What the task requires: Everything from the first line of the material below through the line containing "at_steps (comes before" must be retyped exactly, and nothing past it.

Dataset excerpt:
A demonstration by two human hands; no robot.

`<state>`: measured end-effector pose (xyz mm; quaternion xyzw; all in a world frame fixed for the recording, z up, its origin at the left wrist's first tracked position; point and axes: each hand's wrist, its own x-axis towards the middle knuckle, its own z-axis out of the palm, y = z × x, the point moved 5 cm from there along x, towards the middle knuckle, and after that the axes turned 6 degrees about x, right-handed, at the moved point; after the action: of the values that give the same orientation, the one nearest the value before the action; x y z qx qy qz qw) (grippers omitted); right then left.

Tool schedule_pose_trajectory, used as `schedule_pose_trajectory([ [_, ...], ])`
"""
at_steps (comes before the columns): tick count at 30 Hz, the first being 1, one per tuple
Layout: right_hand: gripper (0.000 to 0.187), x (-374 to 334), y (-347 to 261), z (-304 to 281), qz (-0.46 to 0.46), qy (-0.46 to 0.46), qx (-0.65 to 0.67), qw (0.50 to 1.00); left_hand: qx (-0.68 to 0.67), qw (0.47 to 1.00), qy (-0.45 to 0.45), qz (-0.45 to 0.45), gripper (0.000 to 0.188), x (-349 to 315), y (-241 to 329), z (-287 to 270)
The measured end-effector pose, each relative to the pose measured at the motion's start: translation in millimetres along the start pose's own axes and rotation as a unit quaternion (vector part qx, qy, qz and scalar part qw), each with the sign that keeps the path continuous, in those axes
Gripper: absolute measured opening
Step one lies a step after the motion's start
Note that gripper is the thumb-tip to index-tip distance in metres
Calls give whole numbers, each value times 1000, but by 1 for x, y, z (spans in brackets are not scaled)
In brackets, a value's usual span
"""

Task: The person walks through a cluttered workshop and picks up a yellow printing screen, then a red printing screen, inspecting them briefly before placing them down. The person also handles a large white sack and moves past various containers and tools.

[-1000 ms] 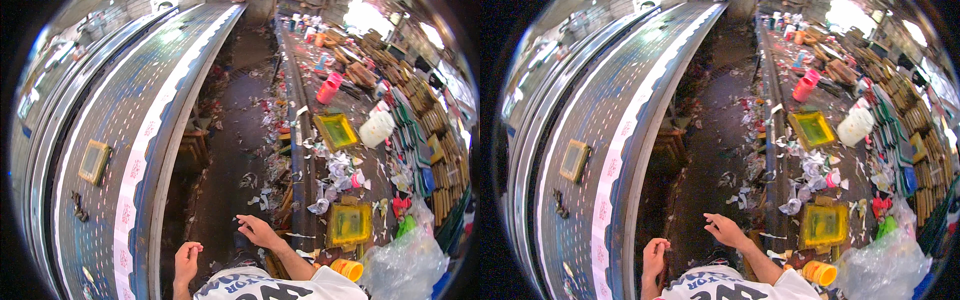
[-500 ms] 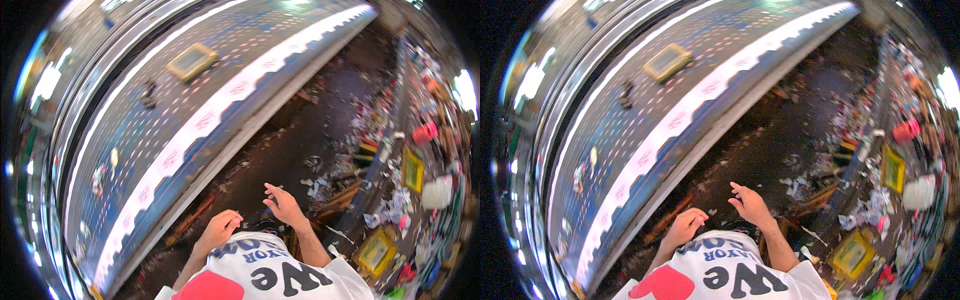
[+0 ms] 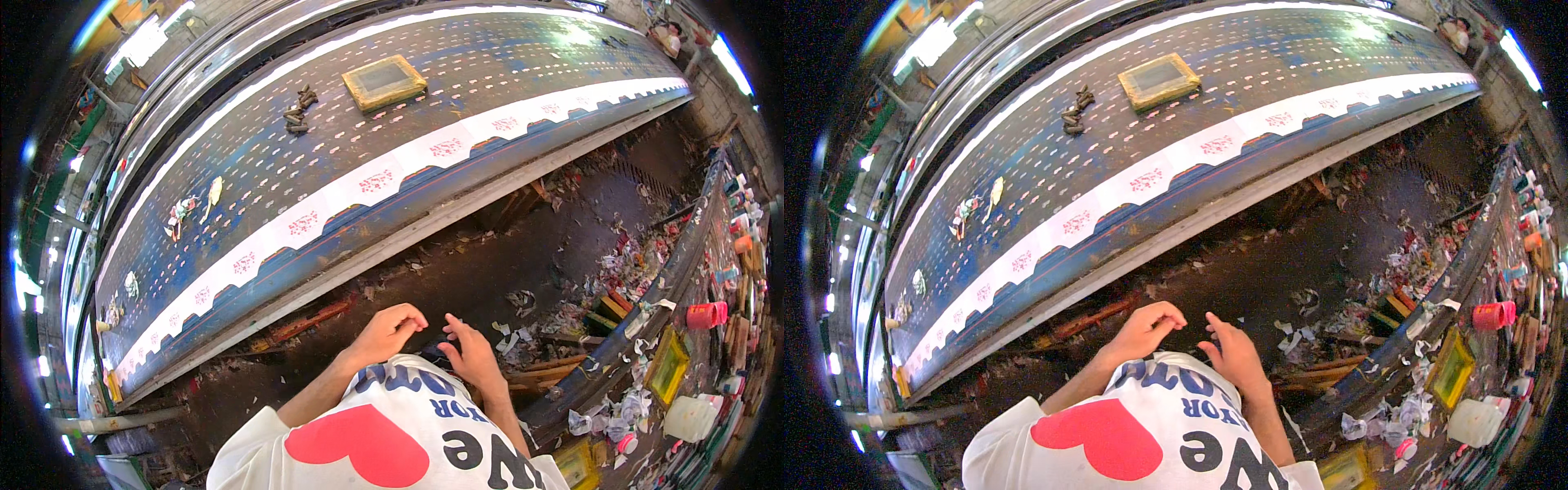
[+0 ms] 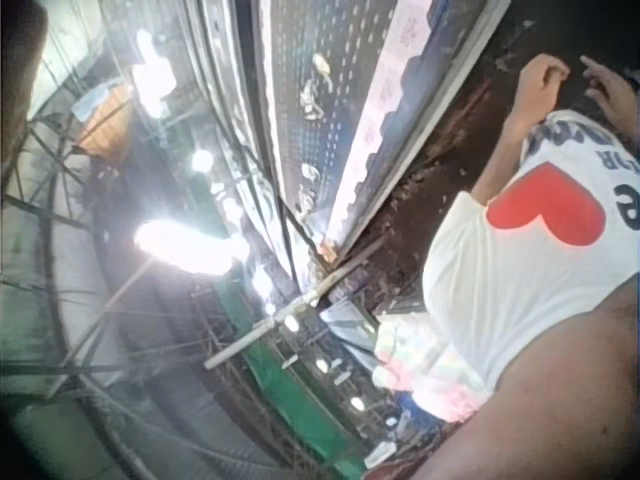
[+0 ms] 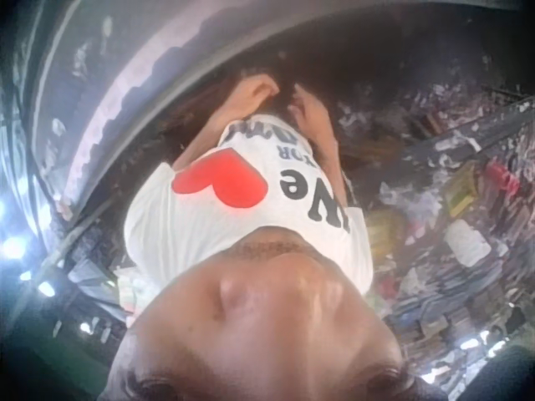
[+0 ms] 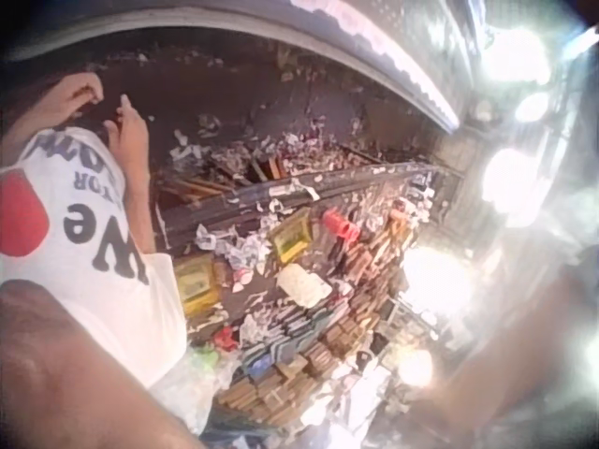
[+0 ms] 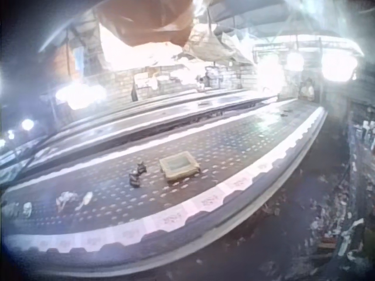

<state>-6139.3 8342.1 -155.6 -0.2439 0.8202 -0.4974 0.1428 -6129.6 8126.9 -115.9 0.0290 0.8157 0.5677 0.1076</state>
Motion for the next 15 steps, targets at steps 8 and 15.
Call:
schedule_pose_trajectory([
  [8, 63, -34, 54, -114, 51, 161, -49, 984, 26, 982, -169, 79, 22, 87, 45, 97],
  [15, 63, -53, 111, -166, 119, 274, 9, 954, 29, 940, -301, 160, 12, 200, 73, 181],
])
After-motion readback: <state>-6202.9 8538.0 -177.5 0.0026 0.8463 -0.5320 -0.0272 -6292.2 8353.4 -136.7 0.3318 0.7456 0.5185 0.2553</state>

Solved problem:
A demonstration by two human hands; no robot.

`<state>`: measured end-effector pose (xyz mm; quaternion xyzw; all in a world frame fixed for the recording, z up, its origin at the left wrist's first tracked position; point and axes: each hand's wrist, its own x-axis towards the middle knuckle, its own z-axis out of the palm, y = z × x, the point moved 5 cm from there along x, towards the middle knuckle, and after that the axes turned 6 degrees about x, right-handed, at the moved point; after the action: of the values that give the same orientation, the one nearest the value before the action; x y z qx qy qz qw) (grippers omitted); right then left.

Tool schedule_pose_trajectory, used as `schedule_pose_trajectory([ [_, ...], ])`
"""
at_steps (comes before the columns): tick count at 30 Hz, the first being 1, one per tuple

With this, the exercise has been completed.